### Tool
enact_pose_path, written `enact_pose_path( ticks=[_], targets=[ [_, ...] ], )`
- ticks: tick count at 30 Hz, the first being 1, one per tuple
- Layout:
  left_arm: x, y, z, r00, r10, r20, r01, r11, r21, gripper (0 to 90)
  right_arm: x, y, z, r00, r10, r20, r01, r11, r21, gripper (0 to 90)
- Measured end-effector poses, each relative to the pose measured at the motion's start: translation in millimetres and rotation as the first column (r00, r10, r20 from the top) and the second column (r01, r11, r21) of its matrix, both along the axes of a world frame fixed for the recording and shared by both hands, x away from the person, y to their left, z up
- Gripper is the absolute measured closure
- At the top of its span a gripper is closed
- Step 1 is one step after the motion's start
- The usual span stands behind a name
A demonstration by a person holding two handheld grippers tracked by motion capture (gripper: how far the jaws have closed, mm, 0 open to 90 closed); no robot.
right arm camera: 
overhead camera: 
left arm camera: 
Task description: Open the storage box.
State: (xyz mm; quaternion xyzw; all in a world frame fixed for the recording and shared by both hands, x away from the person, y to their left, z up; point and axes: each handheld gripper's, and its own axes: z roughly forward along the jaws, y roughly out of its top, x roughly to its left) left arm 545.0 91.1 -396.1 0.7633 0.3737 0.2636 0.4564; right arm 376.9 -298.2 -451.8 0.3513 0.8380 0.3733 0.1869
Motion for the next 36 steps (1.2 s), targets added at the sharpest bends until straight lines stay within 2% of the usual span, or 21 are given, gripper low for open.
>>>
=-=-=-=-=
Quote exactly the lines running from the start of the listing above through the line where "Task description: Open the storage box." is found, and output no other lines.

| Exercise output |
### Tool
enact_pose_path, written `enact_pose_path( ticks=[_], targets=[ [_, ...] ], )`
- ticks: tick count at 30 Hz, the first being 1, one per tuple
- Layout:
  left_arm: x, y, z, r00, r10, r20, r01, r11, r21, gripper (0 to 90)
  right_arm: x, y, z, r00, r10, r20, r01, r11, r21, gripper (0 to 90)
- Measured end-effector poses, each relative to the pose measured at the motion's start: translation in millimetres and rotation as the first column (r00, r10, r20 from the top) and the second column (r01, r11, r21) of its matrix, both along the axes of a world frame fixed for the recording and shared by both hands, x away from the person, y to their left, z up
- Gripper is the absolute measured closure
- At the top of its span a gripper is closed
- Step 1 is one step after the motion's start
- The usual span stands behind a name
A demonstration by a person holding two handheld grippers tracked by motion capture (gripper: how far the jaws have closed, mm, 0 open to 90 closed); no robot.
right arm camera: 
overhead camera: 
left arm camera: 
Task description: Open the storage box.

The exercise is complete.